**Stored data**.
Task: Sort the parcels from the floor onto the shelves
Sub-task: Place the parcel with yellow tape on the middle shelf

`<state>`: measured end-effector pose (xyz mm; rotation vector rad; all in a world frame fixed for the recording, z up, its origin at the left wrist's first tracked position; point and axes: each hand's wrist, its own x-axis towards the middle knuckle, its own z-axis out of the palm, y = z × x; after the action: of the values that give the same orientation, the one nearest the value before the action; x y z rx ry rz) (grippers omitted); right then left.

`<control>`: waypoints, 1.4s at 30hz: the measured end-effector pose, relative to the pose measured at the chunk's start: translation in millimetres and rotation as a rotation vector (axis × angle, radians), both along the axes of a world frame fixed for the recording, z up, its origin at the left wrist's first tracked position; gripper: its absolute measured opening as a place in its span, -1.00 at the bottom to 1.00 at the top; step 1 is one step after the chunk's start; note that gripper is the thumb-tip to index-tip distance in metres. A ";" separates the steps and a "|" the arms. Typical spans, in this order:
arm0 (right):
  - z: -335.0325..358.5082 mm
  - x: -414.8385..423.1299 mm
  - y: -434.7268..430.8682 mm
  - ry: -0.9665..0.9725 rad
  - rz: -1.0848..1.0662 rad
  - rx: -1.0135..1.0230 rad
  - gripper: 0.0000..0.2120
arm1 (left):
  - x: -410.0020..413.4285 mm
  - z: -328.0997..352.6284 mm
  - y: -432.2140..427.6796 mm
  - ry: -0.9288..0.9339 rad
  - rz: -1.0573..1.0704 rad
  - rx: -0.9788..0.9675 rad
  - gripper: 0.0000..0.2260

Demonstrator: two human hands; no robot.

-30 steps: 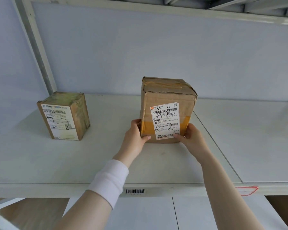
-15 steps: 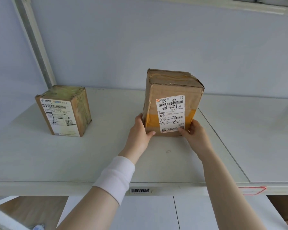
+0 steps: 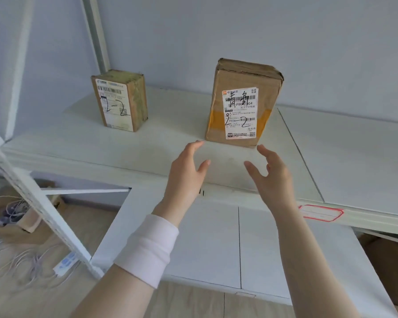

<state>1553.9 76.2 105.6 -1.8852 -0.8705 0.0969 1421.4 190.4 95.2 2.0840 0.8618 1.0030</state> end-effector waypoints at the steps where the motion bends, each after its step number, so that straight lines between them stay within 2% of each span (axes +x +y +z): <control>1: -1.7 -6.7 -10.0 -0.018 0.029 0.014 -0.54 | -7.2 -3.3 -11.4 -0.016 0.024 0.013 -0.64; 6: -23.1 -41.2 -61.6 -0.081 0.138 0.039 -0.64 | -45.2 -23.8 -70.8 -0.021 0.090 0.003 -0.68; 12: -50.4 -92.2 -105.8 -0.133 0.248 -0.025 -0.65 | -100.6 -48.3 -120.5 0.151 0.157 -0.044 -0.67; 25: -141.5 -249.9 -208.6 -0.059 0.471 -0.582 -0.54 | -283.0 -133.1 -253.1 0.503 0.277 -0.262 -0.66; 29: -162.8 -287.1 -247.7 -0.101 0.553 -0.741 -0.53 | -323.3 -156.0 -304.8 0.569 0.323 -0.345 -0.66; 42: -238.6 -353.5 -382.4 -0.151 0.907 -0.927 -0.53 | -379.6 -211.1 -487.5 0.676 0.552 -0.621 -0.64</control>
<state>1200.3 -306.3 -132.9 -2.1372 -1.9654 1.0735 1041.8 -297.2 -115.9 1.6467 1.8797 0.1651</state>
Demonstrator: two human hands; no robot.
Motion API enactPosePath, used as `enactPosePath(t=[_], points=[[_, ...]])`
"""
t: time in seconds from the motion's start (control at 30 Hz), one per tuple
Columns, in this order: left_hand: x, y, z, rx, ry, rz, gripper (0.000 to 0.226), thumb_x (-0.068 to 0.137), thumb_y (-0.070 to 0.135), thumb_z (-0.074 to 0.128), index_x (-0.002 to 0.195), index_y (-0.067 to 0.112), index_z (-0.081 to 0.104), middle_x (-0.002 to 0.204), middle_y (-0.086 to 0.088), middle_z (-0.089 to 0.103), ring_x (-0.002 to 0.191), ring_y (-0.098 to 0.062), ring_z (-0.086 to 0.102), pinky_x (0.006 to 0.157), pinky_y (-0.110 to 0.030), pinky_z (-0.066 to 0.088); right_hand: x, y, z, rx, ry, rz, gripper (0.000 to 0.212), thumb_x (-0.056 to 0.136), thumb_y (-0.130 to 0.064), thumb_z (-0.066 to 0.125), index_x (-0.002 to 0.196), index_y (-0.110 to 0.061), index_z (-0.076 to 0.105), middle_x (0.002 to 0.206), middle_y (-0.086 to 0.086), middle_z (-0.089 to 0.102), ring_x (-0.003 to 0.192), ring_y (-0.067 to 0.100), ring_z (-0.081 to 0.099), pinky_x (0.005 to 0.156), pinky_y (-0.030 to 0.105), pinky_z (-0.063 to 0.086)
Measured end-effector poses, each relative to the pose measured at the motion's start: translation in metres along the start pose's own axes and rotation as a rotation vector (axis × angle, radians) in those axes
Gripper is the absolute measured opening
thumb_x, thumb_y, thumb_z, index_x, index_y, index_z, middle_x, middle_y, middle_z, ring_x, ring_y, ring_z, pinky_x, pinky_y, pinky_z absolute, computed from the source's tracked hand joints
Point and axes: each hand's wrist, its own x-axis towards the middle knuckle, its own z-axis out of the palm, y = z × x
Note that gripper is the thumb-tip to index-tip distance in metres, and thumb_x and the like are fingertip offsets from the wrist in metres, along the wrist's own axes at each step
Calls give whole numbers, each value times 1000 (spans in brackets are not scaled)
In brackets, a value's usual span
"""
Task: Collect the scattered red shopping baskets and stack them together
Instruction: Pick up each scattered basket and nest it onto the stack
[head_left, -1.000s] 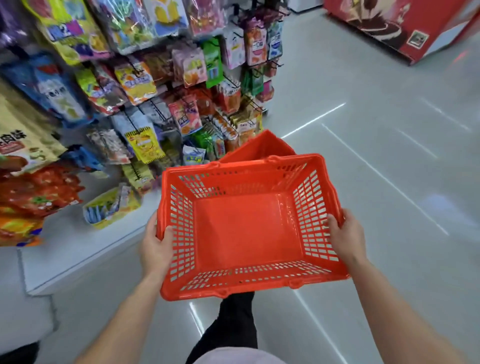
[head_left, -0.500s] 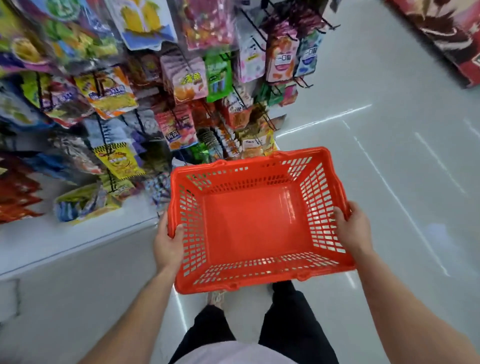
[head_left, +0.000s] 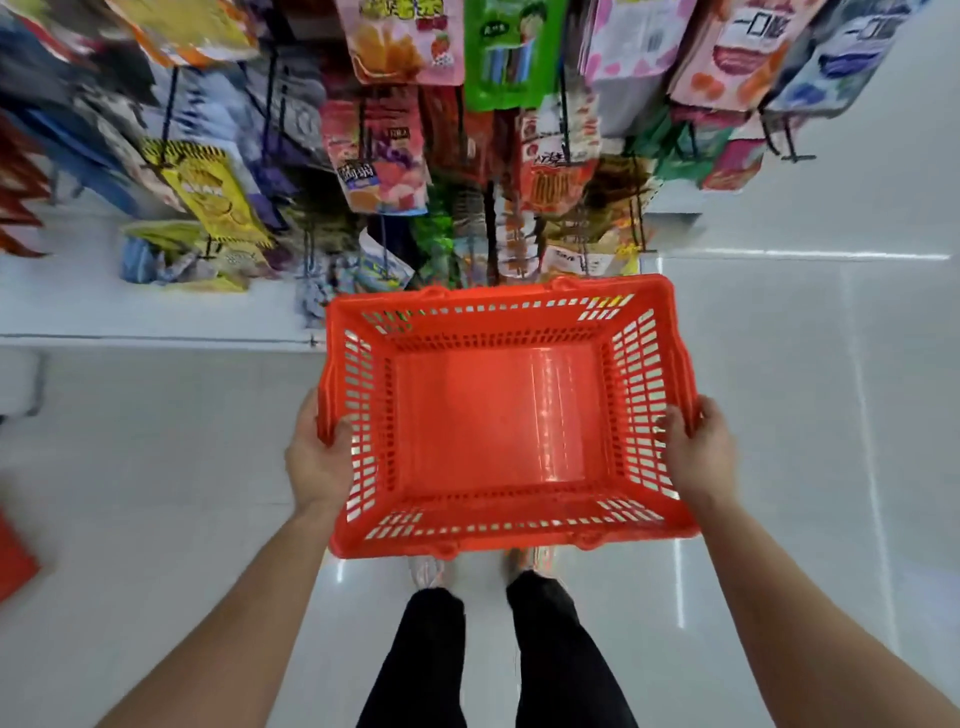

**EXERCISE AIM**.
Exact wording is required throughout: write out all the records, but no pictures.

**RESULT**.
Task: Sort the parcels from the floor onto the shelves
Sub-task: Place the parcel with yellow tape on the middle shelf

`<state>`: measured end-effector pose (xyz mm; rotation vector rad; all in a world frame fixed for the recording, z up, its origin at the left wrist's first tracked position; point and axes: each hand's wrist, its own x-axis towards the middle knuckle, its own z-axis out of the palm, y = z × x; after the action: of the values that give the same orientation, the one nearest the value before the action; x y z rx ry rz) (grippers omitted); right then left.

`<control>`: waypoints, 1.4s at 30hz: the measured end-effector pose, relative to the pose measured at the chunk's start: translation in millimetres and rotation as a rotation vector (axis × angle, radians), both along the axes of a world frame fixed for the recording, z up, its origin at the left wrist's first tracked position; gripper: its absolute measured opening as a place in its span, -1.00 at the bottom to 1.00 at the top; step 1 is one step after the chunk's start; note that gripper is the thumb-tip to index-tip distance in metres. A ";" separates the steps and a "|" the arms. Typical spans, in this order:
arm0 (right):
  - z: -335.0325..358.5082 mm
  - x: -414.8385..423.1299 mm
  - y: -434.7268..430.8682 mm
  - ry: -0.9665..0.9725 rad
  - rz: -1.0848..1.0662 rad
  - rx: -1.0135..1.0230 rad
  - gripper: 0.0000..0.2120
arm1 (left):
  - x: -410.0020..413.4285 mm
  - z: -328.0997..352.6284 mm
  - y: -432.2140..427.6796 mm
  - ry: -0.9288..0.9339 rad
  - rz: -1.0573..1.0704 rad
  - rx: -0.9788..0.9675 rad
  - gripper: 0.0000..0.2260

Demonstrator: two human hands; no robot.

-30 steps: 
-15 steps: 
+0 steps: 

<state>1553.9 76.2 105.6 -1.8852 -0.8705 0.0969 1421.4 190.4 95.2 2.0840 0.8618 1.0030</state> end-effector waypoints at the steps where the motion bends, each after its step number, so that straight lines between them stay within 2% of each span (axes +x +y +z): <control>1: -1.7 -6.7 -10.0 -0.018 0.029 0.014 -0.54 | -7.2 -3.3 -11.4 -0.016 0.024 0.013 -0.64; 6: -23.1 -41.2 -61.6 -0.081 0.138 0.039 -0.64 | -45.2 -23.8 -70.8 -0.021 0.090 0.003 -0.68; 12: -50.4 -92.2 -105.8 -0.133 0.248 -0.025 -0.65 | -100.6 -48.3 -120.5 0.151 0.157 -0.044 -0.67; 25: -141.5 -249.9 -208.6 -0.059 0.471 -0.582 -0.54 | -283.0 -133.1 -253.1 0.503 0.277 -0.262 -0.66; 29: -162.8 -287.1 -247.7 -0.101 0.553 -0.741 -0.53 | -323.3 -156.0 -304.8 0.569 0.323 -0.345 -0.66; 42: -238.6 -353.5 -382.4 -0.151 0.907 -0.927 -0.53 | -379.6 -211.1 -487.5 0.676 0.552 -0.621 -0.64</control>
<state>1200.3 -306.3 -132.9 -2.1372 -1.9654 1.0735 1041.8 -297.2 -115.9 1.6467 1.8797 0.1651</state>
Demonstrator: two human hands; no robot.
Motion API enactPosePath, used as `enactPosePath(t=[_], points=[[_, ...]])`
"""
t: time in seconds from the motion's start (control at 30 Hz), one per tuple
Columns, in this order: left_hand: x, y, z, rx, ry, rz, gripper (0.000 to 0.226), thumb_x (-0.068 to 0.137), thumb_y (-0.070 to 0.135), thumb_z (-0.074 to 0.128), index_x (-0.002 to 0.195), index_y (-0.067 to 0.112), index_z (-0.081 to 0.104), middle_x (-0.002 to 0.204), middle_y (-0.086 to 0.088), middle_z (-0.089 to 0.103), ring_x (-0.002 to 0.191), ring_y (-0.098 to 0.062), ring_z (-0.086 to 0.102), pinky_x (0.006 to 0.157), pinky_y (-0.110 to 0.030), pinky_z (-0.066 to 0.088); right_hand: x, y, z, rx, ry, rz, gripper (0.000 to 0.212), thumb_x (-0.056 to 0.136), thumb_y (-0.130 to 0.064), thumb_z (-0.066 to 0.125), index_x (-0.002 to 0.196), index_y (-0.110 to 0.061), index_z (-0.076 to 0.105), middle_x (0.002 to 0.206), middle_y (-0.086 to 0.086), middle_z (-0.089 to 0.102), ring_x (-0.003 to 0.192), ring_y (-0.067 to 0.100), ring_z (-0.081 to 0.099), pinky_x (0.005 to 0.156), pinky_y (-0.030 to 0.105), pinky_z (-0.063 to 0.086)
Measured end-effector poses, each relative to the pose measured at the motion's start: translation in metres along the start pose's own axes and rotation as a rotation vector (axis × angle, radians) in those axes
Gripper is the absolute measured opening
thumb_x, thumb_y, thumb_z, index_x, index_y, index_z, middle_x, middle_y, middle_z, ring_x, ring_y, ring_z, pinky_x, pinky_y, pinky_z absolute, computed from the source's tracked hand joints
Point and axes: each hand's wrist, its own x-axis towards the middle knuckle, its own z-axis out of the palm, y = z × x
Note that gripper is the thumb-tip to index-tip distance in metres, and thumb_x and the like are fingertip offsets from the wrist in metres, along the wrist's own axes at each step
Calls give whole numbers, each value times 1000 (spans in brackets are not scaled)
In brackets, a value's usual span
"""
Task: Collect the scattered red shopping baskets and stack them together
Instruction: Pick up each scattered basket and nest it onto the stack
[head_left, -1.000s] 
[head_left, -0.500s] 
[head_left, +0.000s] 

No further answer is needed.